The Greek diaspora or Hellenic diaspora, also known as Omogenia (Greek: Ομογένεια), refers to the communities of Greek people living outside the traditional Greek homelands, but more commonly in other parts of the Balkans, in southern Russia and Ukraine, Asia Minor, the region of Pontus (Pontic Greeks), as well as Eastern Anatolia and neighbouring Georgia and the South Caucasus (see Caucasus Greeks, Greeks in Russia, and Greeks in Georgia). Members of the diaspora can be identified as those who themselves, or whose ancestors, migrated from the Greek homelands.

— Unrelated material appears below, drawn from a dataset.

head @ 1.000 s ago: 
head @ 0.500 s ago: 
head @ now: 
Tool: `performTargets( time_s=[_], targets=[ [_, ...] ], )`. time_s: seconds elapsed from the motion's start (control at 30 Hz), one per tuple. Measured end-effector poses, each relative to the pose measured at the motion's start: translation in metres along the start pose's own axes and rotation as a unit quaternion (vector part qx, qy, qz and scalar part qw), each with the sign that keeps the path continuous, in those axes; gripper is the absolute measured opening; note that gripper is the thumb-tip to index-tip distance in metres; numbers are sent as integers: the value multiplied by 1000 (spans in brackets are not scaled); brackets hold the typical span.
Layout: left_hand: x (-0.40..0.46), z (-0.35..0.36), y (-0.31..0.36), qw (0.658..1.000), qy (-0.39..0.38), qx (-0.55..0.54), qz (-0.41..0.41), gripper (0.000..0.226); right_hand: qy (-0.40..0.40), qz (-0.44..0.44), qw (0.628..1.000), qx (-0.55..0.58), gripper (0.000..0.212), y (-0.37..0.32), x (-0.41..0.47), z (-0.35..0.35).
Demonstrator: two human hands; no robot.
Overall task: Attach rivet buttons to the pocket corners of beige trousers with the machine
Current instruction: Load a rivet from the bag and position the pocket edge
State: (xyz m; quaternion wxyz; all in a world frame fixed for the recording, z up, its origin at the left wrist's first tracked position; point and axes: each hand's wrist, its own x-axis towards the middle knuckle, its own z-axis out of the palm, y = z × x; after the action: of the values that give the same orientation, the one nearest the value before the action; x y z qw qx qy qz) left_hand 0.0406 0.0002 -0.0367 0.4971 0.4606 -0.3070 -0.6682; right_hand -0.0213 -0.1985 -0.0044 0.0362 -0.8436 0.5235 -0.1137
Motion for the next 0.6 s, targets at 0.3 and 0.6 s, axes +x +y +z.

The Greek diaspora is one of the oldest and historically most significant in the world, with an almost unbroken presence from Homeric times to present. Examples of its influence range from the instrumental role played by Greek expatriates in the emergence of the Renaissance, various liberational and nationalist movements implicated in the dismantling of the Ottoman Empire, to commercial developments like the commissioning of the world's first supertankers by shipping magnates Aristotle Onassis and Stavros Niarchos.

In ancient times, the trading and colonising activities of the Greek tribes from the Balkans and Asia Minor spread people of Greek culture, religion and language around the Mediterranean and Black Sea basins, establishing Greek city states in Sicily, southern Italy, northern Libya, eastern Spain, the south of France, and the Black Sea coasts. Greeks founded more than 400 colonies.Alexander the Great's conquest of the Achaemenid Empire marked the beginning of the Hellenistic period, which was characterized by a new wave of Greek colonization in Asia and Africa, with Greek ruling classes established in Egypt, southwest Asia and northwest India.